Recently, this "banana" has become so popular that it seems like we're back to the "Studio Ghibli craze" of OpenAI a few months ago.

This Superman cosplay picture is generated by nano banana. It's so awesome!

But this time, Google's nano banana brings more disruptive gameplay. Unlike the Studio Ghibli style which only has one generation style, Google probably didn't expect that netizens' innovation ability is so amazing.

For example, you can upload up to 13 pictures and then let nano banana combine them.

Can you believe that the above picture is combined by AI using the following "parts"?

According to Google, this nano banana is not just an image model but also has the powerful world knowledge of Gemini.

This takes nano banana's understanding ability to a new dimension (There is an exclusive interview with the Google team later in the article, revealing the latest technical route behind the model).

Since it can combine objects in the physical world, can it also "combine" human actions?

Isn't this just a perfect storyboard? Then netizens continued to use Conch AI to make the following short film.

It seems that it's not impossible to make movies with AI!

Since nano banana has Gemini's world knowledge, you just need to upload a screenshot of the real world, and it can label the content for you.

For example, label the Tokyo Tower in the picture.

You can also label more buildings.

Even using the robot's perspective to outline human figures, isn't this the perspective of the Terminator? It gives a cyberpunk vibe!

The most amazing thing is that nano banana can "see" the "3D world" from a "2D map".

Netizens really like to use Nano Banana to transform Google Maps with the question "What does the red arrow see?".

For example, the Golden Gate Bridge seen from the west.

Or the Tokyo Tower seen from the east.

Even more amazingly, Nano Banana seems to really understand the knowledge of contour lines in geography and can directly draw real geographical landforms from contour lines.

It can even easily handle the engineering drawing perspectives that used to give us headaches.

It can render any picture into top, bottom, left, right, front, and back views.

You can even use nano banana to customize trying on clothes for yourself, and any element can be "worn" on the body.

You don't even need to wear clothes, and it can directly replicate the actions.

On X, netizen @ZHO_ZHO_ZHO used a portrait + action framework to directly achieve a studio - level shooting effect.

Vice versa, it can extract the physical structure of real - world buildings from images.
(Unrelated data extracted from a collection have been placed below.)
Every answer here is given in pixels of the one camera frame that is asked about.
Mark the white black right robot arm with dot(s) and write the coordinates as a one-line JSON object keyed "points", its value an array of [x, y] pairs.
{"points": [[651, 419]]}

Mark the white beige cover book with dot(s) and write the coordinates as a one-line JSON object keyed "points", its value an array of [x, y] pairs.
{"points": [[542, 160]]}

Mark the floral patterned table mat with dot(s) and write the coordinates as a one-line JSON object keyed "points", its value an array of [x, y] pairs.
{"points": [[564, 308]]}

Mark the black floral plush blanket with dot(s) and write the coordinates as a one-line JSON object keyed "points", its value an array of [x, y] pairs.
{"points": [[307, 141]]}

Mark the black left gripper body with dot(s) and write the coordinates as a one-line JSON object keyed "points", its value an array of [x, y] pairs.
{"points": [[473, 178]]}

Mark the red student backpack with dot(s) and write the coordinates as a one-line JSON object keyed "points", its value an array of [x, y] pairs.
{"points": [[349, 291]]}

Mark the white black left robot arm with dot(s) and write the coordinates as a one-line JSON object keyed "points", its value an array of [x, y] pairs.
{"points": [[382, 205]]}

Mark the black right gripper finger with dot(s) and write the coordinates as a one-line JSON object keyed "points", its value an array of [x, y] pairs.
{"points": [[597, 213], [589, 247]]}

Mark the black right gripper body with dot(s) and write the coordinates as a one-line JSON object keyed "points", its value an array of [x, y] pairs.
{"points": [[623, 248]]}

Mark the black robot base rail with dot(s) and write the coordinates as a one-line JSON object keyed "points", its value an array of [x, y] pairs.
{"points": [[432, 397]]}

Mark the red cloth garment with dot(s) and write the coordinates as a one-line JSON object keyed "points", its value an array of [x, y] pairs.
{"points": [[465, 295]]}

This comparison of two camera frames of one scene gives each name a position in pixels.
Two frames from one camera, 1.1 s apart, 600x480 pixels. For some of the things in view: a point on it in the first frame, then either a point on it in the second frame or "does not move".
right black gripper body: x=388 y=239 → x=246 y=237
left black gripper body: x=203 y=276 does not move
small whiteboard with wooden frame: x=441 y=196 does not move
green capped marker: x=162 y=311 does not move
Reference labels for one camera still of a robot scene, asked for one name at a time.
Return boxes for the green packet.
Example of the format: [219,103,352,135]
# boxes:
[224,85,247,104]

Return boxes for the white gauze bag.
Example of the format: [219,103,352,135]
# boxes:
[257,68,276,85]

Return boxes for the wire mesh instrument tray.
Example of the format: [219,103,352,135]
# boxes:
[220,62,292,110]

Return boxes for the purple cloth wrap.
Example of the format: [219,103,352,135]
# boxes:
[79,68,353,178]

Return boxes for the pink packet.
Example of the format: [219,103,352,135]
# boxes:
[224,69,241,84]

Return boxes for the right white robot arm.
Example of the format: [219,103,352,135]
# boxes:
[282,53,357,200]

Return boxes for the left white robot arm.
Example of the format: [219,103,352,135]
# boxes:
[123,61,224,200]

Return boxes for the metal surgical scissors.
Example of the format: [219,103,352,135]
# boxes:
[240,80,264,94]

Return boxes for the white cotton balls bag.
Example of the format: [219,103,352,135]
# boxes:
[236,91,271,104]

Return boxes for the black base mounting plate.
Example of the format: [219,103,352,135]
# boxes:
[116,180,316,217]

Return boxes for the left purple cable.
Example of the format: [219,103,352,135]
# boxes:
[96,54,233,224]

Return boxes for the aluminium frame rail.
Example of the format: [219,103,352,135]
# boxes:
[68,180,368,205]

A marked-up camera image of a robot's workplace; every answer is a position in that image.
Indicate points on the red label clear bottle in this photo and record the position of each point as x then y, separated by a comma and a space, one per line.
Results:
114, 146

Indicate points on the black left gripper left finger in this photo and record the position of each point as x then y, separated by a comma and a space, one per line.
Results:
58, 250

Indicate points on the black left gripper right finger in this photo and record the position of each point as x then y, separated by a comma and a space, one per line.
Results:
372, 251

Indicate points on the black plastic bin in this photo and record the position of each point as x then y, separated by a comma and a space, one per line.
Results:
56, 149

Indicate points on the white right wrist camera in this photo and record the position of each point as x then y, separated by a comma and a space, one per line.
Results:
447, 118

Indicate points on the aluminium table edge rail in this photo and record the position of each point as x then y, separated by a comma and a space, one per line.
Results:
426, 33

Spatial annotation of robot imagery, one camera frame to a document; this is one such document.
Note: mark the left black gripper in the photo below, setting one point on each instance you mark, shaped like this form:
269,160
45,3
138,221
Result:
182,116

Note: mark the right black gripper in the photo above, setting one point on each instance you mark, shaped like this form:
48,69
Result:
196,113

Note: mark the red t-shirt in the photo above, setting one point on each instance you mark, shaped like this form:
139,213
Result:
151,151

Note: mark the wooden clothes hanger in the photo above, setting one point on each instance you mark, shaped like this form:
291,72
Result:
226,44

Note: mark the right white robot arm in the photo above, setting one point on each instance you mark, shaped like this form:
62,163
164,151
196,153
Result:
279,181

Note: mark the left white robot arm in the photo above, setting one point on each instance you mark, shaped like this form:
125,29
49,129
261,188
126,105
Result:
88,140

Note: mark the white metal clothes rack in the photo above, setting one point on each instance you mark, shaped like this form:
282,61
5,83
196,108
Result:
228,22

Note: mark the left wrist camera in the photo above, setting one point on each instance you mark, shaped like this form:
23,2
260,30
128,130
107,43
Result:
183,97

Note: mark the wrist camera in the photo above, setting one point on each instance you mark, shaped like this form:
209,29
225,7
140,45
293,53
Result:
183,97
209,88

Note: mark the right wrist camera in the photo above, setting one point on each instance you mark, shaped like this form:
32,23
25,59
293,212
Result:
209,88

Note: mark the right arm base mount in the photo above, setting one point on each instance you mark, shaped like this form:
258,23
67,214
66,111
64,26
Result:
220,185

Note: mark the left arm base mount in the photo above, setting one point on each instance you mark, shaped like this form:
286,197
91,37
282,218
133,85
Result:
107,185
Even, it can do "reverse" photo - editing. First, change the original picture into a black - and - white wireframe, then choose your favorite colors, and finally re - color the picture.

Nano banana is very accurate in converting line - drawings and coloring.

Of course, wild ideas and pranks are never absent.

For example, make Ultraman play pommel horse while wearing clothes.

Besides creating "new" pictures, nano banana can also restore "old" photos.

It can repair damages and creases and restore the clear pictures that have been erased by time.